**Dataset excerpts**:
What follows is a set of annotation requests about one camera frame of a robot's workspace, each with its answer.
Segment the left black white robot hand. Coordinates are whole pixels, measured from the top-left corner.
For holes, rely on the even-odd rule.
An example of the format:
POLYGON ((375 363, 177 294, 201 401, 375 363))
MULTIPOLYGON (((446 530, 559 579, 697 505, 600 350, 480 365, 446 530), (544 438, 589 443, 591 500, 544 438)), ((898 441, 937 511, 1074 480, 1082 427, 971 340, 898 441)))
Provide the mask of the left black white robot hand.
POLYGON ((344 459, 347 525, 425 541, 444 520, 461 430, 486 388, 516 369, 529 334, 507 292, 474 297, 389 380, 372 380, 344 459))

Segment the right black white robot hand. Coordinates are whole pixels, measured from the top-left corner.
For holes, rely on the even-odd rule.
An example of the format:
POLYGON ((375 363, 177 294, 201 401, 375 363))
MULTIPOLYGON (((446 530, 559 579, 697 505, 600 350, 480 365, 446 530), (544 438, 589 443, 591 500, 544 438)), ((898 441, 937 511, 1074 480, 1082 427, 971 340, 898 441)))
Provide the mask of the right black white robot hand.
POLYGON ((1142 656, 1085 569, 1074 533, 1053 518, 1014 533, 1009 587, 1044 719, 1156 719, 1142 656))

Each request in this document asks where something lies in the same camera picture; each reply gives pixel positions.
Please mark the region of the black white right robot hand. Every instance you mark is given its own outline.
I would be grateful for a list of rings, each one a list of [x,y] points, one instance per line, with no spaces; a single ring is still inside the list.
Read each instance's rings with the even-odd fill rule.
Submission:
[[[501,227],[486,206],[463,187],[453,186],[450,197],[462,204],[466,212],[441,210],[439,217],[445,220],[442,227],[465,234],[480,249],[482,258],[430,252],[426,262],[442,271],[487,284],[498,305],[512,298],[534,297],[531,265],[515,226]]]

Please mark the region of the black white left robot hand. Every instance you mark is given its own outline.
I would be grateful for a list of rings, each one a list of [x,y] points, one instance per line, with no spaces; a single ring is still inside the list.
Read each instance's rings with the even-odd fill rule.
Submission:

**What you are asked to do**: The line with "Segment the left" through the last line of the entries above: output exactly those lines and nothing else.

**Result of the exercise**:
Segment the left black white robot hand. Coordinates are whole pixels, measured from the top-left corner.
For holes, rely on the even-odd rule.
An example of the format:
POLYGON ((375 363, 177 294, 201 401, 375 363))
MULTIPOLYGON (((446 530, 559 579, 697 505, 600 350, 480 365, 446 530), (544 438, 589 443, 591 500, 544 438)), ((898 441, 937 511, 1074 480, 1082 427, 971 340, 898 441)))
Provide the mask of the left black white robot hand.
POLYGON ((344 459, 347 525, 425 541, 444 520, 461 430, 486 388, 516 369, 529 334, 507 292, 474 297, 389 380, 372 380, 344 459))

Segment the right black white robot hand. Coordinates are whole pixels, measured from the top-left corner.
For holes, rely on the even-odd rule.
An example of the format:
POLYGON ((375 363, 177 294, 201 401, 375 363))
MULTIPOLYGON (((446 530, 559 579, 697 505, 600 350, 480 365, 446 530), (544 438, 589 443, 591 500, 544 438)), ((898 441, 937 511, 1074 480, 1082 427, 971 340, 898 441)))
Provide the mask of the right black white robot hand.
POLYGON ((1142 656, 1085 569, 1074 533, 1053 518, 1014 533, 1009 587, 1044 719, 1156 719, 1142 656))

Each request in this document asks where something lies in the same camera picture; each reply gives pixel positions.
Please mark the region of the black white right robot hand. Every instance you mark is given its own outline.
I would be grateful for a list of rings, each one a list of [x,y] points, one instance per line, with no spaces; a single ring is still inside the list.
Read each instance's rings with the even-odd fill rule.
Submission:
[[[501,227],[486,206],[463,187],[453,186],[450,197],[462,204],[466,212],[441,210],[439,217],[445,220],[442,227],[465,234],[480,249],[482,258],[430,252],[426,262],[442,271],[487,284],[498,305],[512,298],[534,297],[531,265],[515,226]]]

Please mark the region of the black white left robot hand. Every instance you mark is given its own outline.
I would be grateful for a list of rings, each one a list of [x,y] points, one instance per line, with no spaces; a single ring is still inside the list.
Read each instance's rings with the even-odd fill rule.
Submission:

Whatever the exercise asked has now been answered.